Hacker News new | ask | show | jobs
by matheusmoreira 886 days ago
> Better be rolling your own compiler in that case.

No need for that.

> the pointer is assumed to be non-null

Just give us an option to tell the compiler to stop assuming nonsense like that. I'm gonna make it standard on my makefiles just like -fno-strict-aliasing and -fwrapv.

There's no use trying to work around C standard problems. Compilers should just be told to define the undefined and to disable everything that can't be defined. Then we can write code on solid foundations instead of quicksand.

> Or your own memcpy with a different name.

I wish. I couldn't escape that function even on my freestanding nolibc project. The compilers will happily emit calls to memcpy and memset all by themselves whenever they feel like it and god help you if you don't provide them because for some reason this nonsense can't be disabled.

1 comments

LLVM's handling of libc is roughly "assume libc always exists and is linked as machine code". This is deeply unhelpful when that is not true, such as when you're implementing libc. -ffreestanding and -fno-builtins (might be spelled differently) should kill the pattern match into memcpy/memset logic, if it doesn't we have another bug.

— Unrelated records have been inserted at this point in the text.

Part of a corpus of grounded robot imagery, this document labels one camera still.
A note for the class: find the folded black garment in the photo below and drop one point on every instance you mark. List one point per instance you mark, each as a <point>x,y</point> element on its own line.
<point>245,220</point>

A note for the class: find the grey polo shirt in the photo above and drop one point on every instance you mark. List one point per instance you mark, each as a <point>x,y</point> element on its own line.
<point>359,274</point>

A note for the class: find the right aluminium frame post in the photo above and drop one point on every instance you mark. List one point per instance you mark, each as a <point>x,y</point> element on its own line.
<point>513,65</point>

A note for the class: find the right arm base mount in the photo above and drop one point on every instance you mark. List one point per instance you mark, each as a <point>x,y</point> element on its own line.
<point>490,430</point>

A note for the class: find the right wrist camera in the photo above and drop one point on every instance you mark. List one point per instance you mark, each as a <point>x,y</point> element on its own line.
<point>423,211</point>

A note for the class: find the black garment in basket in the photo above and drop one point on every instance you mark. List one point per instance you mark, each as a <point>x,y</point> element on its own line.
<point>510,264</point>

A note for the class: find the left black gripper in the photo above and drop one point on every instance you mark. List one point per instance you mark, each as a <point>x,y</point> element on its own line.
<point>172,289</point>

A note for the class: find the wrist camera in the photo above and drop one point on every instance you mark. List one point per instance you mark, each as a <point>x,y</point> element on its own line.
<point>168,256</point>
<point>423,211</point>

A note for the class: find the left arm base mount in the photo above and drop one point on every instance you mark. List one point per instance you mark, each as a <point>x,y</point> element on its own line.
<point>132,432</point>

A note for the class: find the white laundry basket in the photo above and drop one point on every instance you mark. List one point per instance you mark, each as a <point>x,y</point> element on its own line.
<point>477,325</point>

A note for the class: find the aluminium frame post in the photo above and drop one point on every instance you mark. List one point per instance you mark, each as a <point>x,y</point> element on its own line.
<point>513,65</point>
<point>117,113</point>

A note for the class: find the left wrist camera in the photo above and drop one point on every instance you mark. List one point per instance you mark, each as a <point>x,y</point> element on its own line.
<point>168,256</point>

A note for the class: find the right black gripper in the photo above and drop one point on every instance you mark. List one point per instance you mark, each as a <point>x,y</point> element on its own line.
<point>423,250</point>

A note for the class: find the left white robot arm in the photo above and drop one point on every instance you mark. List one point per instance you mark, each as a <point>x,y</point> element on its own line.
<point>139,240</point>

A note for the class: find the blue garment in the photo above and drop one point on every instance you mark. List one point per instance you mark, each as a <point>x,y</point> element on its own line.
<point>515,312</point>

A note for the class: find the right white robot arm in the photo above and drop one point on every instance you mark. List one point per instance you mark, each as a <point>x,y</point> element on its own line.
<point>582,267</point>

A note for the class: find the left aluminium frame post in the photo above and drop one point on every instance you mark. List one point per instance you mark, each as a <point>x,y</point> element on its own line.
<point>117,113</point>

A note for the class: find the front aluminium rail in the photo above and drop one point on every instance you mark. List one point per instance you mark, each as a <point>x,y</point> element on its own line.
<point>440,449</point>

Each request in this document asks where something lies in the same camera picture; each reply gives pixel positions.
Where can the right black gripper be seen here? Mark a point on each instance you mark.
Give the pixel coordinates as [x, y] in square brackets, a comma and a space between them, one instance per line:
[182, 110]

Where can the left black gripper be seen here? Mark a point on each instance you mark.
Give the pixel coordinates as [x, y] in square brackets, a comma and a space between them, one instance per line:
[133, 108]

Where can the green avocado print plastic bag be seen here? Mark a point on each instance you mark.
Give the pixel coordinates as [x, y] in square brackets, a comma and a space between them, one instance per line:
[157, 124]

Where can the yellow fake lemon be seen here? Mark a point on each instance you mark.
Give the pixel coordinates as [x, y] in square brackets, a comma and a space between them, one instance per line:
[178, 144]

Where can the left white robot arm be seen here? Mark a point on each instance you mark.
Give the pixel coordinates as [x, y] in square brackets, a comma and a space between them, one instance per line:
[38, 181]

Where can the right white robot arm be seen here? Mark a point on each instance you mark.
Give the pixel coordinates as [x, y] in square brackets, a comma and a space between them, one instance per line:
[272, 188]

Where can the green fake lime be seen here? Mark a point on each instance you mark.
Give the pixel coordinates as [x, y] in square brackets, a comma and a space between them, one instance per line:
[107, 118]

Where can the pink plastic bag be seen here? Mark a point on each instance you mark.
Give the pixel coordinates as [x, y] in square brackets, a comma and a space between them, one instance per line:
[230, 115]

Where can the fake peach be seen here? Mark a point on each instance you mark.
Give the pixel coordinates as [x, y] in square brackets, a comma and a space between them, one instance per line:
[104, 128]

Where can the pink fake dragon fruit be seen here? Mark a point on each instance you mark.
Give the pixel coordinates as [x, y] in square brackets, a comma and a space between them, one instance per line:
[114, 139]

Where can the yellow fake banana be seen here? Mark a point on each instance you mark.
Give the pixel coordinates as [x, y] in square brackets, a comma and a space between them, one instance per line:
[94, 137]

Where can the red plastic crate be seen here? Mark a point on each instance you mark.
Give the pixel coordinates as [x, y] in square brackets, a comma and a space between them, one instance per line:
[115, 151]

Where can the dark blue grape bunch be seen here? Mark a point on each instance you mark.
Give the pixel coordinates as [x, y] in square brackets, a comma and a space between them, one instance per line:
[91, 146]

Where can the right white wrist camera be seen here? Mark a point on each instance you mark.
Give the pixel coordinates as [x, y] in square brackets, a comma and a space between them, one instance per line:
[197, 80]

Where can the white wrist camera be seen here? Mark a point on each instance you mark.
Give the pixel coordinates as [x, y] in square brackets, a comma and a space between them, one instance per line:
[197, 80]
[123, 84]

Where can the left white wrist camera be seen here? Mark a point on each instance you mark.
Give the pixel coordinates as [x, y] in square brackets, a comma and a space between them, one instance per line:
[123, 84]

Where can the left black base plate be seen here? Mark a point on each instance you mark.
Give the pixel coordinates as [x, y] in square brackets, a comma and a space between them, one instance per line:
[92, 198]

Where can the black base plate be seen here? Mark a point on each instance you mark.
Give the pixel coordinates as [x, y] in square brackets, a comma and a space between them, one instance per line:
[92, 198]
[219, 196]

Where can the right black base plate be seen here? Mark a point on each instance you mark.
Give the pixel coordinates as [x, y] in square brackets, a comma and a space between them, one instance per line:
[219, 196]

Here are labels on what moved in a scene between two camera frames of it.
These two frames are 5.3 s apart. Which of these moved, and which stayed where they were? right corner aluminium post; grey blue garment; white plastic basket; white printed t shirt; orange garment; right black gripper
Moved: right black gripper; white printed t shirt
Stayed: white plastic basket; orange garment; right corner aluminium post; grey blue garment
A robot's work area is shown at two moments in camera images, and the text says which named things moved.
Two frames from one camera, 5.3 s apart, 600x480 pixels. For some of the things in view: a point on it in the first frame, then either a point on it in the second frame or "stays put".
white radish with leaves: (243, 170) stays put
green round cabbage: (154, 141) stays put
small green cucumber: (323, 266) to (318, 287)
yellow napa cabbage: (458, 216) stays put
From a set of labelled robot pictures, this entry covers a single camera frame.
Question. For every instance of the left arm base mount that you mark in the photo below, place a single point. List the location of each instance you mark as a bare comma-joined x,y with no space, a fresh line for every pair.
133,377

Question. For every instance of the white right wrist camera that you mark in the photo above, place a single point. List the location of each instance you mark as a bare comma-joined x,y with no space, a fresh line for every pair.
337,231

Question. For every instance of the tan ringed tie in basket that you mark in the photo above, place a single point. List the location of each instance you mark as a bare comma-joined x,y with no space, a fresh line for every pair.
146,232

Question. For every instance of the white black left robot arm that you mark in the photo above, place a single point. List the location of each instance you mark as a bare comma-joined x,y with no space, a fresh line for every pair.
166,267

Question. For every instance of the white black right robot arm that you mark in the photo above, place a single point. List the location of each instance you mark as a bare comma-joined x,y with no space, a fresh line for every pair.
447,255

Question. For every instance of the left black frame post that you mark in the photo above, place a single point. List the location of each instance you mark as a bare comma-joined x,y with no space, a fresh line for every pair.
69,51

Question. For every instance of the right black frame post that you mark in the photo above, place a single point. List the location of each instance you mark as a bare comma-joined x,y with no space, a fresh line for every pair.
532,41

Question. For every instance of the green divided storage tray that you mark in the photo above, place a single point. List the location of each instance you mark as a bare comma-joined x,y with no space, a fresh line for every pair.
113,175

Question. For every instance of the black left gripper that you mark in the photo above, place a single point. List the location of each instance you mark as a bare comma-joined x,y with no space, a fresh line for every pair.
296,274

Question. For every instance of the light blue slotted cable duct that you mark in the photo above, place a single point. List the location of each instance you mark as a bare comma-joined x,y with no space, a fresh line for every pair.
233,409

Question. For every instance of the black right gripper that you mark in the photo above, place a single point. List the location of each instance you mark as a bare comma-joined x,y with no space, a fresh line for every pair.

I don't trust the clang -fno-strict-aliasing -fno-pointer-whatever strategy. There's too many ways for that to go wrong. Code needs to be correct/safe by default and opt into optimisations to have a chance of working, otherwise it is really easy to fail to check that flag.

There are a few fairly simple C compilers out there. LCC, the one that derives from the obfuscated project, one in gnu mes associated with guix. There's a grammar from the compcert people.

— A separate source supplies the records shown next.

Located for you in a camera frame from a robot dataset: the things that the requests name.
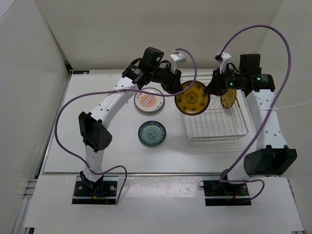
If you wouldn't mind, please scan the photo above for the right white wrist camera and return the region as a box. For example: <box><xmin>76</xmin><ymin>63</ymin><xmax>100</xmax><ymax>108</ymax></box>
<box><xmin>215</xmin><ymin>52</ymin><xmax>232</xmax><ymax>74</ymax></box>

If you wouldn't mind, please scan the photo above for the white plate orange sunburst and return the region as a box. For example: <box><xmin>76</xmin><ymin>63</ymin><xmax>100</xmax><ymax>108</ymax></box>
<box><xmin>134</xmin><ymin>92</ymin><xmax>165</xmax><ymax>106</ymax></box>

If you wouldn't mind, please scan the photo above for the blue floral plate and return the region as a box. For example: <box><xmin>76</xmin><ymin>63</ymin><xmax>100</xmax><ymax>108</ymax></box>
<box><xmin>138</xmin><ymin>120</ymin><xmax>167</xmax><ymax>147</ymax></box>

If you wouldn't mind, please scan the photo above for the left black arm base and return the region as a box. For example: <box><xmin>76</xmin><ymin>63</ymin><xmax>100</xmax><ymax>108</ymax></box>
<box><xmin>72</xmin><ymin>171</ymin><xmax>118</xmax><ymax>205</ymax></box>

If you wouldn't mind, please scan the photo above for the purple cable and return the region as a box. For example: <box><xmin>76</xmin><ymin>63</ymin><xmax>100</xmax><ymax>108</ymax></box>
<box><xmin>218</xmin><ymin>24</ymin><xmax>291</xmax><ymax>203</ymax></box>
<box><xmin>55</xmin><ymin>47</ymin><xmax>197</xmax><ymax>204</ymax></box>

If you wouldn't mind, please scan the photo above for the white plate with flower outline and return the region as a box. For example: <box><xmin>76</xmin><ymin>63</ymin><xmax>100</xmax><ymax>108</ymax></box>
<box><xmin>137</xmin><ymin>106</ymin><xmax>163</xmax><ymax>114</ymax></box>

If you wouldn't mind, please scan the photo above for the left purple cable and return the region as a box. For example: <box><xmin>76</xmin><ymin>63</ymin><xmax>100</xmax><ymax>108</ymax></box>
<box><xmin>55</xmin><ymin>47</ymin><xmax>197</xmax><ymax>204</ymax></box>

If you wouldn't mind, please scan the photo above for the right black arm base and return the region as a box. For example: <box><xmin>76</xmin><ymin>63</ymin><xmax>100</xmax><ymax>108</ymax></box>
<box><xmin>197</xmin><ymin>180</ymin><xmax>251</xmax><ymax>207</ymax></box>

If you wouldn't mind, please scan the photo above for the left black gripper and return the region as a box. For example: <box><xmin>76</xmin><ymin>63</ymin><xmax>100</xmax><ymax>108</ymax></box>
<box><xmin>150</xmin><ymin>63</ymin><xmax>184</xmax><ymax>95</ymax></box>

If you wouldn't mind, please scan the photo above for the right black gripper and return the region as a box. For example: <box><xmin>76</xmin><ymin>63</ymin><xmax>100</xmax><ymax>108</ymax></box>
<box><xmin>203</xmin><ymin>67</ymin><xmax>245</xmax><ymax>97</ymax></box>

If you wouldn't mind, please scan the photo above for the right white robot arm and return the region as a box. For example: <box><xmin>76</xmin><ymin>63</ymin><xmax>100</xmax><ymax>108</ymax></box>
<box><xmin>205</xmin><ymin>53</ymin><xmax>297</xmax><ymax>195</ymax></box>

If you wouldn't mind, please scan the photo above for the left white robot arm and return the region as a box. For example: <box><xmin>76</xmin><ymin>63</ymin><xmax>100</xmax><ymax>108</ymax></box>
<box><xmin>78</xmin><ymin>47</ymin><xmax>186</xmax><ymax>195</ymax></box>

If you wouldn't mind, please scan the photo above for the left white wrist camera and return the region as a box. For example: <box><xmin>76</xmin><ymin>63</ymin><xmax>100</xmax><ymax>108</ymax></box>
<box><xmin>169</xmin><ymin>50</ymin><xmax>186</xmax><ymax>73</ymax></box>

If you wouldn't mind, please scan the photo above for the yellow plate with black symbols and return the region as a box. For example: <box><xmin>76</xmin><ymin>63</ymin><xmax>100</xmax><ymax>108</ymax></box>
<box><xmin>175</xmin><ymin>81</ymin><xmax>210</xmax><ymax>116</ymax></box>

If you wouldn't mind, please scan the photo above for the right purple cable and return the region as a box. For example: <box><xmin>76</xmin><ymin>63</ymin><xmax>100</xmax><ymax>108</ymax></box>
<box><xmin>218</xmin><ymin>24</ymin><xmax>291</xmax><ymax>203</ymax></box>

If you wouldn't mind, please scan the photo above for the white cable tie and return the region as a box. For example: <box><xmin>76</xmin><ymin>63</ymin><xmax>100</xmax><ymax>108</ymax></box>
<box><xmin>252</xmin><ymin>100</ymin><xmax>312</xmax><ymax>116</ymax></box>

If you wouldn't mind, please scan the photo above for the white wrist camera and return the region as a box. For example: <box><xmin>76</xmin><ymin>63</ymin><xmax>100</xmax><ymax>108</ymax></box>
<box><xmin>169</xmin><ymin>50</ymin><xmax>186</xmax><ymax>73</ymax></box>
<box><xmin>215</xmin><ymin>52</ymin><xmax>232</xmax><ymax>74</ymax></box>

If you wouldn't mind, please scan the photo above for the silver wire dish rack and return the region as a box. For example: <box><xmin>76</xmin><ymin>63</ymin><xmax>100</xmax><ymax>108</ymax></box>
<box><xmin>179</xmin><ymin>74</ymin><xmax>249</xmax><ymax>145</ymax></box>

I haven't convinced myself writing a working C compiler is a weekend project but it's surely less than a year, seriously considering it on paranoia grounds. Idea being use it as a reference - when I suspect clang to be breaking things, run against the dumb one that doesn't really do optimisations as a comparison.

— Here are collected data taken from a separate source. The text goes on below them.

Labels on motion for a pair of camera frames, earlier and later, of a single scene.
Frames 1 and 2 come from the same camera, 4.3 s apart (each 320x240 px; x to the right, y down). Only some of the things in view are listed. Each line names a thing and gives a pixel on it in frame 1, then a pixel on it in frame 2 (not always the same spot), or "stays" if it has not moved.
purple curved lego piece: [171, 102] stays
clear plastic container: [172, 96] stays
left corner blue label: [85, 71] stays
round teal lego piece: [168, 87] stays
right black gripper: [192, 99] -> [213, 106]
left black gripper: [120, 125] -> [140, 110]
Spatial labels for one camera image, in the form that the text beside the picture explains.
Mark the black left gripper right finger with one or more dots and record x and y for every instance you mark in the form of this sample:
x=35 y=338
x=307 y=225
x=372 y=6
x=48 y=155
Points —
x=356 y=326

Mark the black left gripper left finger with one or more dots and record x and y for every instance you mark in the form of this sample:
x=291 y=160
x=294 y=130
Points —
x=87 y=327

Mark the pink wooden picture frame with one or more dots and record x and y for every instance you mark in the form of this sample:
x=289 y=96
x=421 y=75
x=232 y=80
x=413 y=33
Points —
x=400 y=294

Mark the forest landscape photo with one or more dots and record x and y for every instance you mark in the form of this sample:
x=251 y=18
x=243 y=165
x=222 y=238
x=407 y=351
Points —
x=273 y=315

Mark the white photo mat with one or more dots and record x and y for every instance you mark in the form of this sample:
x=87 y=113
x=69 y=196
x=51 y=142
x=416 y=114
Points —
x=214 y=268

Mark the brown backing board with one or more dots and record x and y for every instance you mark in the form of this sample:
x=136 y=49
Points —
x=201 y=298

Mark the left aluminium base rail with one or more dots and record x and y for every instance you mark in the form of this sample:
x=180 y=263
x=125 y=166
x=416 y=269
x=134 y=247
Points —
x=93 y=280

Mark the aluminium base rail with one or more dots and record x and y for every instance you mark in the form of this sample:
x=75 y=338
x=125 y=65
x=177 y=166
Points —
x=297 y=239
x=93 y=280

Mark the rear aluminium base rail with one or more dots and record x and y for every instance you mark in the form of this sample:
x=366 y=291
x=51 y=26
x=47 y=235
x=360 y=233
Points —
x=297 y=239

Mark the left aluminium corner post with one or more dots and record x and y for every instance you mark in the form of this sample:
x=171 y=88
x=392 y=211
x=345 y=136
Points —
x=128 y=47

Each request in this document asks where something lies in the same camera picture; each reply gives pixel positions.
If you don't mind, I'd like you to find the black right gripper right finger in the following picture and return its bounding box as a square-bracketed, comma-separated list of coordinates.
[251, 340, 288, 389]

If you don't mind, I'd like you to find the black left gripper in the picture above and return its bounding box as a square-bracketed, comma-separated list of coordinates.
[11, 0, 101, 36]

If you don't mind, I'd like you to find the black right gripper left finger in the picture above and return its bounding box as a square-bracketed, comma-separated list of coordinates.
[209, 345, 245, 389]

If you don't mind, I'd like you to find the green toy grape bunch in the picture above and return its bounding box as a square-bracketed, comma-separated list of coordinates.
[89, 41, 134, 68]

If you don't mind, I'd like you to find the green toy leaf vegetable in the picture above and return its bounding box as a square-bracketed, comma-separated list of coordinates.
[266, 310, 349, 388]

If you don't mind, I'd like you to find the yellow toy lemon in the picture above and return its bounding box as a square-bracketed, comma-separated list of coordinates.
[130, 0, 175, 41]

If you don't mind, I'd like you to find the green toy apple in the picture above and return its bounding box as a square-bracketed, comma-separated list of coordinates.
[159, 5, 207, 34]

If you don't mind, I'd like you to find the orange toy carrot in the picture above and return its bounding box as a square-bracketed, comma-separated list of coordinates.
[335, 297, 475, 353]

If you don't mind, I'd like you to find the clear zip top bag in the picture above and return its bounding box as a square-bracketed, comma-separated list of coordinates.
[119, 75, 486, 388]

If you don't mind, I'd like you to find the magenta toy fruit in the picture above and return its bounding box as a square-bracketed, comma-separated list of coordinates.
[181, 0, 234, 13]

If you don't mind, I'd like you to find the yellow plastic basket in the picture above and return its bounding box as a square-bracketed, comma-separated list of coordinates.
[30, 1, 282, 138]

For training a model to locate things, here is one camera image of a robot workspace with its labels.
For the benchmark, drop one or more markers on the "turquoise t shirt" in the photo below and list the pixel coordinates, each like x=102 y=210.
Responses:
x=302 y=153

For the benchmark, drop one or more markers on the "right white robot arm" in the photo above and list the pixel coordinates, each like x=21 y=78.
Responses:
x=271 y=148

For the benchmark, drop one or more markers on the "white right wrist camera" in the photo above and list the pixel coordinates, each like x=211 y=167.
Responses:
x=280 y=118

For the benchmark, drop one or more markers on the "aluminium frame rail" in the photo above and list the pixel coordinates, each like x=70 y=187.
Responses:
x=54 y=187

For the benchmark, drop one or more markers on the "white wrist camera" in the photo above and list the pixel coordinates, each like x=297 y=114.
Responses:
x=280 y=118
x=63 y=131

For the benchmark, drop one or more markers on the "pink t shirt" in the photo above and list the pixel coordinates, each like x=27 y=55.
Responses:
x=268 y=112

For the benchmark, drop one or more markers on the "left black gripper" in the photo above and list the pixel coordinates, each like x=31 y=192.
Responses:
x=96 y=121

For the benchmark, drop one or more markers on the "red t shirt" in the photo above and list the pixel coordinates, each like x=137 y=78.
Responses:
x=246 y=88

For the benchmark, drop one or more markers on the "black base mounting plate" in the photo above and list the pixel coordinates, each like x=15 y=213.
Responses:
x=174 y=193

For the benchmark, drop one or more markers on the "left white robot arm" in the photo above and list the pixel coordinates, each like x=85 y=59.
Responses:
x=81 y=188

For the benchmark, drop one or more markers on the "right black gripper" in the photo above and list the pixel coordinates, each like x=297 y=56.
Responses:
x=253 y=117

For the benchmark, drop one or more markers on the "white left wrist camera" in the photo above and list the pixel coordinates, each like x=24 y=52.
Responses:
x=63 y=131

> -ffreestanding and -fno-builtins (might be spelled differently) should kill the pattern match into memcpy/memset logic, if it doesn't we have another bug.

Not only does it not kill that pattern, gcc preempts that bug report by documenting it.

It forces us to link to some weird libgcc.a thing too.

https://gcc.gnu.org/onlinedocs/gcc/Link-Options.html

> The compiler may generate calls to memcmp, memset, memcpy and memmove.

> These entry points should be supplied through some other mechanism when this option is specified.

> In most cases, you need libgcc.a even when you want to avoid other standard libraries.

I can't even find clang's documentation for the nostdlib option. Not sure that documentation even exists. I only found documentation for nostdlib++ which suggests they don't really care about C and the things people use it for.

There's just no way to get these compilers to generate a clean binary with only the symbols provided in the source code and without any of this external stuff. Even with all these options I might run readelf on my binary and find a ton of random double underscore gcc stuff in there.

The whole point of writing a freestanding project was to escape from the libc nonsense which actually makes C a much better language but then the compiler just forces all those things back in. Extremely frustrating!!

> I don't trust the clang -fno-strict-aliasing -fno-pointer-whatever strategy. There's too many ways for that to go wrong.

Well that strategy seems to be good enough for the Linux kernel.

https://lwn.net/Articles/316126/

https://lkml.org/lkml/2003/2/26/158

It should be no-builtins for disabling the pattern match in clang and things like no-builtin-memset to disable them individually. However that'll be implemented with branches in the backend codegen and it's totally plausible that'll be buggy.

That at least somewhat works because otherwise the memset implementation in libc is prone to being optimised to a call to memset, and thus to a self call which doesn't terminate, and thus to undef.

I've been bitten by this nonsense on two back ends now, really should move it up the work queue. I think there's an active discussion on discourse about making magic libc functions less hazardous.

Can't comment on gcc. Bare metal broadly works on GPUs on clang. X86 is moderately likely to emit calls to memcpy despite flags, but that would be a bug.

The Linux kernel is tested rather more aggressively than my code but my fear of compiler bugs remains firmly established. Occupational hazard of working on compilers - most bugs I see are in the toolchain, as that's where I'm looking.